▶ [Work to be completed]:
Search the material below for lines containing the string "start", and copy every one you find.
□ □ □ □ □ □ □
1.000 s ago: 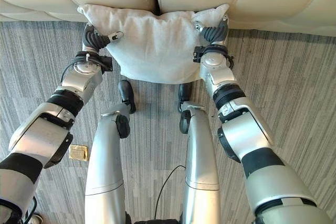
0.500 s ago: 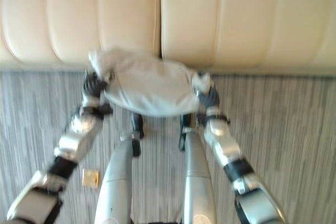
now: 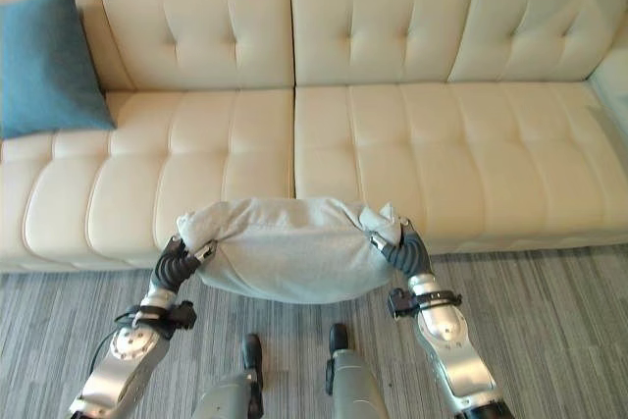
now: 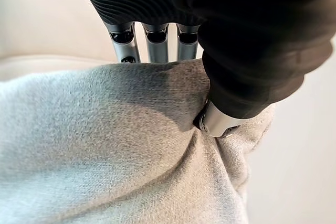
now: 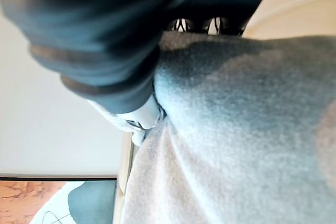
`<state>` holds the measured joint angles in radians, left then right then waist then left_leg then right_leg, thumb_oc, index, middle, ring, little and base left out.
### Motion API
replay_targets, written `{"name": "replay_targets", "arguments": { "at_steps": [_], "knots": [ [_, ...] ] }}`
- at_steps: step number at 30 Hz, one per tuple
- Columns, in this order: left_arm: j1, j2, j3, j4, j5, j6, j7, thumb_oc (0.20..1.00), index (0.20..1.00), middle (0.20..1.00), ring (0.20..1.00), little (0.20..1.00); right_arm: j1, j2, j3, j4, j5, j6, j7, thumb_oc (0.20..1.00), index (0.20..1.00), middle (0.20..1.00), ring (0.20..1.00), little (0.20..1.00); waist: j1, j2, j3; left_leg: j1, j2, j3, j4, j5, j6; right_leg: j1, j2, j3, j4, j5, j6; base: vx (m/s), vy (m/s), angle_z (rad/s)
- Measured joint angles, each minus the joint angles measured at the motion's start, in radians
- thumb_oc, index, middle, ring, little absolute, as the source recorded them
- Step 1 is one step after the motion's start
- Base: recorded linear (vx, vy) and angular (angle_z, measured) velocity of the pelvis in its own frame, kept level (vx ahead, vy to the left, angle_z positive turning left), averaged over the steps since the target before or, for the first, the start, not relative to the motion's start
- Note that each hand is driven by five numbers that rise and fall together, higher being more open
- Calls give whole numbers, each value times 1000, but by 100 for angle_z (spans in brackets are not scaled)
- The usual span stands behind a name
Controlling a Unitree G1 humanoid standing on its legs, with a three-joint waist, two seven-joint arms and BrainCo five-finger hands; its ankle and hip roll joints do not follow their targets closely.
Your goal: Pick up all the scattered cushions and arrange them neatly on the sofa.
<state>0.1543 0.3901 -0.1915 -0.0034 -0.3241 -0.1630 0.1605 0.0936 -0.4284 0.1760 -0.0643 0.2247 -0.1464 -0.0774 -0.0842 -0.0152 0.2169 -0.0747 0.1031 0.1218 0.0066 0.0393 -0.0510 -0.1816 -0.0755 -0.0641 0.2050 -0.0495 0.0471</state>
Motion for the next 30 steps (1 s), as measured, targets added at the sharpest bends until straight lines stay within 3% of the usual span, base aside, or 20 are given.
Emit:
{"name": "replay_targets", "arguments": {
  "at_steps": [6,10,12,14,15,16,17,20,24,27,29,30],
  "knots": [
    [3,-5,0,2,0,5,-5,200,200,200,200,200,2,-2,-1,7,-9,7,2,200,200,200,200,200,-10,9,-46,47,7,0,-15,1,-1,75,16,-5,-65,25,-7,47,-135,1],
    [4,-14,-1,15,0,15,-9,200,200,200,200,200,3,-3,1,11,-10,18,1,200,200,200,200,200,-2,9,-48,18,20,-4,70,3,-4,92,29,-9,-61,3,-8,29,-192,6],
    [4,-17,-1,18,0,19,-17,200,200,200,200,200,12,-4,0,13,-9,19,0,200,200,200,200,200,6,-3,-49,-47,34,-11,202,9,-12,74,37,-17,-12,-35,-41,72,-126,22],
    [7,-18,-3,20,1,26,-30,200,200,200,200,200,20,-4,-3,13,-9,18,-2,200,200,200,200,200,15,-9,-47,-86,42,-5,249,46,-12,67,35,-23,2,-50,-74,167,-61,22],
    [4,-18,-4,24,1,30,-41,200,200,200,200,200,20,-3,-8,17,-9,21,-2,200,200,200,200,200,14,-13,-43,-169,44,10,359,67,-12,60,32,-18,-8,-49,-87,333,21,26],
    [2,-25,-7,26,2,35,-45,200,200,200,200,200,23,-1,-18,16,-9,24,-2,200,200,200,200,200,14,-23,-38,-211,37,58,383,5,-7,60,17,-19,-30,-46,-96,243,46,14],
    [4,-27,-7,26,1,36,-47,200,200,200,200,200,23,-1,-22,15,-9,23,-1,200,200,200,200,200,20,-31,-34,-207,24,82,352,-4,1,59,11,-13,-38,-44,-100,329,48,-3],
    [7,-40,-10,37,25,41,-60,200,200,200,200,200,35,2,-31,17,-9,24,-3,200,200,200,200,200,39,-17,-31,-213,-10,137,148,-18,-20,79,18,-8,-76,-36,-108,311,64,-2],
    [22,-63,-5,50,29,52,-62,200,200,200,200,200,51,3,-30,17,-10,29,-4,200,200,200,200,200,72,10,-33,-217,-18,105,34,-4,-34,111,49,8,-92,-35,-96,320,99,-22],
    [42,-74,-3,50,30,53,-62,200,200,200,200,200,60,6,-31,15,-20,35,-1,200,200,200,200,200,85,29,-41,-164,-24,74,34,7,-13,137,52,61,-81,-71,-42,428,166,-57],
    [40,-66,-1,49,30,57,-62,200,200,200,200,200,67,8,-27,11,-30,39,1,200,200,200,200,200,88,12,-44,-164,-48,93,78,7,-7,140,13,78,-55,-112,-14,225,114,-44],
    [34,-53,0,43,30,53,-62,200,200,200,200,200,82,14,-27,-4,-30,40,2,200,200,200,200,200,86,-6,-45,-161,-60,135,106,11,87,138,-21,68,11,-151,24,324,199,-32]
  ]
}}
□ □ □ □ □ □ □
▶ [Answer to this problem]:
- Measured joint angles, each minus the joint angles measured at the motion's start, in radians
- Step 1 is one step after the motion's start
- Base: recorded linear (vx, vy) and angular (angle_z, measured) velocity of the pelvis in its own frame, kept level (vx ahead, vy to the left, angle_z positive turning left), averaged over the steps since the target before or, for the first, the start, not relative to the motion's start

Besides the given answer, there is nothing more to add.